10,000 concurrent keep-alive connections (100,000 requests):

	succeeded	failed	r/s	wall
Hyperion `-w 1 -t 10`	93,090	6,910	3,446	27.01 s
Puma `-w 1 -t 10:10`	77,340	22,660	706	109.59 s

At 10k concurrent connections under load Hyperion serves ~5× the throughput of Puma with ~20% fewer dropped requests. The per-connection bookkeeping cost is bounded by fiber size, not by max_threads — workers don't get pinned to long-lived sockets, so a slow handler doesn't starve other connections.

Memory at idle keep-alive scale — 10,000 idle HTTP/1.1 keep-alive connections:

Each client opens a TCP connection, sends one keep-alive GET, drains the response, then holds the socket open without sending a follow-up request. RSS is sampled once a second across a 30s idle hold. Same hello-world rackup, single worker, no TLS. Hyperion runs with async_io true (fiber-per-connection on the plain HTTP/1.1 path).

	held	peak RSS	RSS after drain
Hyperion `-w 1 -t 5 --async-io`	10,000 / 10,000	173 MB	155 MB
Puma `-w 0 -t 100`	10,000 / 10,000	101 MB	104 MB
Falcon `--count 1`	10,000 / 10,000	429 MB	440 MB

All three hold 10k idle conns without OOMing or dropping — the "MB-per-thread" intuition that thread-based servers can't reach this scale doesn't survive contact with Linux's demand-paged thread stacks plus Puma's reactor-based keep-alive handling. Per-conn RSS lands at ~14 KB (Hyperion fiber + parser state), ~7 KB (Puma reactor entry + tiny thread share), ~36 KB (Falcon Async::Task + protocol-http stack). Bounded, not unbounded — for all three.
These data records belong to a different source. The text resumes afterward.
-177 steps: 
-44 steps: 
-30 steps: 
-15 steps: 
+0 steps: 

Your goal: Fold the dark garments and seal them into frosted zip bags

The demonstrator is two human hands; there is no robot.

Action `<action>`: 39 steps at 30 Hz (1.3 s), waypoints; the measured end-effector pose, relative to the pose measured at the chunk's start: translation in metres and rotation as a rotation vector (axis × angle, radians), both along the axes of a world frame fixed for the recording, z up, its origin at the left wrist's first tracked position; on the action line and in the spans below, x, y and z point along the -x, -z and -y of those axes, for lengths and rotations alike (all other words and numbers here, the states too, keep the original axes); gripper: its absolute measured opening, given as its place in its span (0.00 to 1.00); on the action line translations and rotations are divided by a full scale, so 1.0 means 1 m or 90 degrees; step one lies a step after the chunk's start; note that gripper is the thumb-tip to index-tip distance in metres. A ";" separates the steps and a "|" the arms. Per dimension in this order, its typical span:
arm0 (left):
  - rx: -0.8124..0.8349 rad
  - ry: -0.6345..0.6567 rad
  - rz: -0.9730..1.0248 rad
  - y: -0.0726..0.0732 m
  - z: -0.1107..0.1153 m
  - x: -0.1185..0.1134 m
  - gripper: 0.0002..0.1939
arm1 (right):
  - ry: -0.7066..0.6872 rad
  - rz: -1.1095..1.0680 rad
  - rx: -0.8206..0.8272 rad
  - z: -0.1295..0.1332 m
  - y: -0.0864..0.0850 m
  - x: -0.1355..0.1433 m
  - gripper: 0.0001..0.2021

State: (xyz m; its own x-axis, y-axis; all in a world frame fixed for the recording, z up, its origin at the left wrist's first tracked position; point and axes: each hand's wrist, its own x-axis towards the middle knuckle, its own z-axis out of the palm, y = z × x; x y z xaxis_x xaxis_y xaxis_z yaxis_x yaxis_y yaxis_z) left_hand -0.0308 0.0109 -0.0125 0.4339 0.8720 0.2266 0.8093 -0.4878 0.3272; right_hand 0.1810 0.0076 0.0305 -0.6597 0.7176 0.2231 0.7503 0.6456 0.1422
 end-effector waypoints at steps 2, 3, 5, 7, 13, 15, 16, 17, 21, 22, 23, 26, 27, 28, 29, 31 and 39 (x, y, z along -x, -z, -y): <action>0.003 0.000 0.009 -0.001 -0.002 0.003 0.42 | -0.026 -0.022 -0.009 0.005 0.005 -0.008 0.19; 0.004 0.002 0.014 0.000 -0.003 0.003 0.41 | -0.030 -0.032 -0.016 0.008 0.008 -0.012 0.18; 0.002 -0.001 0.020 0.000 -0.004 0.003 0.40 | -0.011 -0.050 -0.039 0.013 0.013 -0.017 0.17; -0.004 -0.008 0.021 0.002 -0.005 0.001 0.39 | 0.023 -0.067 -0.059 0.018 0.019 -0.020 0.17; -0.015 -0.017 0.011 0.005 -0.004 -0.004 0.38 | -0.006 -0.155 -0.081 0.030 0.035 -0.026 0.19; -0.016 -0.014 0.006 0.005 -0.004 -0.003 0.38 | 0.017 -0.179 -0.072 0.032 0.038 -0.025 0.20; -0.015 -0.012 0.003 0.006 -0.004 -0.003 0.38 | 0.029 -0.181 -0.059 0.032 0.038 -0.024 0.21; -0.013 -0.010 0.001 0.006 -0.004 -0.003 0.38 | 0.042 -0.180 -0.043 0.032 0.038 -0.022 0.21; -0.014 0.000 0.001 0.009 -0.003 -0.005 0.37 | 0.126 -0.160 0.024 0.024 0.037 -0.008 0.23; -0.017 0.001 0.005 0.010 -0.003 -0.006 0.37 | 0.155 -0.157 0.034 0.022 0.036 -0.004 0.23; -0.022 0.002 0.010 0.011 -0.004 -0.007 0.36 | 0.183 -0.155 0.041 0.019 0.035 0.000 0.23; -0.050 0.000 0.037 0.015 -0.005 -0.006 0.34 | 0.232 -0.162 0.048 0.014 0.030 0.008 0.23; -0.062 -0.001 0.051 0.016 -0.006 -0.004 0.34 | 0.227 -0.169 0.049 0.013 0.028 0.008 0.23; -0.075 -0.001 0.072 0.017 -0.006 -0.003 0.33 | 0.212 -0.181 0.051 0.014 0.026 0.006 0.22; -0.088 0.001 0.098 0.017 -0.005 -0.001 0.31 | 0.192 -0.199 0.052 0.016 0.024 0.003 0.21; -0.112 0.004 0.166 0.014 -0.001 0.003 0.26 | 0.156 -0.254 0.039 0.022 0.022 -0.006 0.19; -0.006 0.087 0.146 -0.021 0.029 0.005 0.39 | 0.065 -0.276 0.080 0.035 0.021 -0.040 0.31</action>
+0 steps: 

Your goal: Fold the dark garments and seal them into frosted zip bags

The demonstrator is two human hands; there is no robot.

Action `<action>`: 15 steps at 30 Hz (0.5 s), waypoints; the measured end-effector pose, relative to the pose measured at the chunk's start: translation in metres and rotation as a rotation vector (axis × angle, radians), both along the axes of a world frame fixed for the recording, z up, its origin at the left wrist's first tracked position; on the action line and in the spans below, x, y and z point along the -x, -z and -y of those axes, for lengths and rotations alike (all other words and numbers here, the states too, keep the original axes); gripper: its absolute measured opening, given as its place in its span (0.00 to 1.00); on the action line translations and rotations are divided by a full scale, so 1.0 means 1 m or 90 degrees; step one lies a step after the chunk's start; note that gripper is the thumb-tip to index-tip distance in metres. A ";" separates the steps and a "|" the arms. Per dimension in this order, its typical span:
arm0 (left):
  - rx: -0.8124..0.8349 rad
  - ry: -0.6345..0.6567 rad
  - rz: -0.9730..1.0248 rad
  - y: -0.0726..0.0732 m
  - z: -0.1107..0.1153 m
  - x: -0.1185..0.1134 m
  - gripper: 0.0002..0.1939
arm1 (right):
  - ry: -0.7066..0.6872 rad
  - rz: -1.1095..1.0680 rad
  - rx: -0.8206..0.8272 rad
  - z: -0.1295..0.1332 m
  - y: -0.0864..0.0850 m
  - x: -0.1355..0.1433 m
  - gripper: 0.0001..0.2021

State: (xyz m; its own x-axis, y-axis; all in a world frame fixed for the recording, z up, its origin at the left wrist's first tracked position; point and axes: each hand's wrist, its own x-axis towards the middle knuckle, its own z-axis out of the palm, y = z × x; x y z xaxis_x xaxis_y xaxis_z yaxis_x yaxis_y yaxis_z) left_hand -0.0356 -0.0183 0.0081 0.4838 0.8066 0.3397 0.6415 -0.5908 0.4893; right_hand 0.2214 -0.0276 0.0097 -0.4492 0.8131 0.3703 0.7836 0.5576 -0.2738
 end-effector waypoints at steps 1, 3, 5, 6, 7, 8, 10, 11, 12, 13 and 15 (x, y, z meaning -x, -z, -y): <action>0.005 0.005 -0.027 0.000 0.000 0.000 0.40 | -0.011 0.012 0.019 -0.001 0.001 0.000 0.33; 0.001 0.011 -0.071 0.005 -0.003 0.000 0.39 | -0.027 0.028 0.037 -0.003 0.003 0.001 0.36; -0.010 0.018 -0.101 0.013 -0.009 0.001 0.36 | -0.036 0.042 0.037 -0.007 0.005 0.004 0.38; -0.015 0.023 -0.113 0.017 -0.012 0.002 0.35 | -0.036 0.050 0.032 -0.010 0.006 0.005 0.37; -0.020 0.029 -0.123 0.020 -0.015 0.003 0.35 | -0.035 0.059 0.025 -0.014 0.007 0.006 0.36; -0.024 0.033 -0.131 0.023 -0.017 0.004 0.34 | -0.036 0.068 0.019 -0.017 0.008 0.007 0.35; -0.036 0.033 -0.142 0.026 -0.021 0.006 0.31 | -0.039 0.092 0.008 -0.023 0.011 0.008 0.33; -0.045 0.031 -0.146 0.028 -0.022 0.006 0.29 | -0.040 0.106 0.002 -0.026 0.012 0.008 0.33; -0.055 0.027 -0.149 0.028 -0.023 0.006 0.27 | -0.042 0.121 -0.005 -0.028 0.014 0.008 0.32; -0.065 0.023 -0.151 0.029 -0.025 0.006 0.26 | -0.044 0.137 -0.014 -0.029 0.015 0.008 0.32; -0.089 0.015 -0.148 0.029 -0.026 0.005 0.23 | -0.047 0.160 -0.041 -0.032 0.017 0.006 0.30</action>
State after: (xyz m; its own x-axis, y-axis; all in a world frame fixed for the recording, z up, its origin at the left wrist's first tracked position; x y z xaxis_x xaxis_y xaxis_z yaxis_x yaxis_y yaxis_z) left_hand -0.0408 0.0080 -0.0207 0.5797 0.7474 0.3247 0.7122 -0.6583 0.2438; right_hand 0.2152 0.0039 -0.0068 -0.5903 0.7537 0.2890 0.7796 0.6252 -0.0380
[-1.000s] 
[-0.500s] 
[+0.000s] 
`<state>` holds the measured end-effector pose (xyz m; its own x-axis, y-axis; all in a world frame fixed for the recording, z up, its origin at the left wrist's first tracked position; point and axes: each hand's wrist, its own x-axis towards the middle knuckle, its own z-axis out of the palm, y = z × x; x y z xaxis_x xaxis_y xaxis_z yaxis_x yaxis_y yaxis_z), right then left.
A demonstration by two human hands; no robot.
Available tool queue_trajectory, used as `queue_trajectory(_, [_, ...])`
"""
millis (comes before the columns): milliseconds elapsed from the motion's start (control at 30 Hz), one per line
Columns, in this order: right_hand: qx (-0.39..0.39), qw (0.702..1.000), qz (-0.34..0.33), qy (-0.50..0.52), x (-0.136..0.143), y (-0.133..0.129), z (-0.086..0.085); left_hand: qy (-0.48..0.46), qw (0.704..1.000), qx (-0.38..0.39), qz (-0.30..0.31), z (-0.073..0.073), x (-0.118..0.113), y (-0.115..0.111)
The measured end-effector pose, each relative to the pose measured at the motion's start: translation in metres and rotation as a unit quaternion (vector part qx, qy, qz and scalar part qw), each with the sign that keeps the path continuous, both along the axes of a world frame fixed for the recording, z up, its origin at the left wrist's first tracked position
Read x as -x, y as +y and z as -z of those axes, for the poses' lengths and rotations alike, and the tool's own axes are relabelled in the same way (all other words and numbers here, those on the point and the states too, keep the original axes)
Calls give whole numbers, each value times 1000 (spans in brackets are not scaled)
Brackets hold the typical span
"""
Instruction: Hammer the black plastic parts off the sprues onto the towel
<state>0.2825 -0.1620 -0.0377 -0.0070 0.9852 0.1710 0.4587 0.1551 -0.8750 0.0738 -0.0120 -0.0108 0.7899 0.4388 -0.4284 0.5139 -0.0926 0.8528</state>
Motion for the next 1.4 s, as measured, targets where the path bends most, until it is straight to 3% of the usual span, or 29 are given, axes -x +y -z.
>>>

The architectural difference shows up under load, not at idle: Puma can only run max_threads handler invocations concurrently, so wait-bound handlers (DB, HTTP, Redis) starve at higher request concurrency than max_threads. Hyperion's fiber-per-connection model + --async-io gives one OS thread thousands of in-flight handler executions, paired with hyperion-async-pg for non-blocking DB. The 10k-conn throughput row above (5× Puma) is the consequence — same idle RSS shape, very different behaviour once the handlers actually do work.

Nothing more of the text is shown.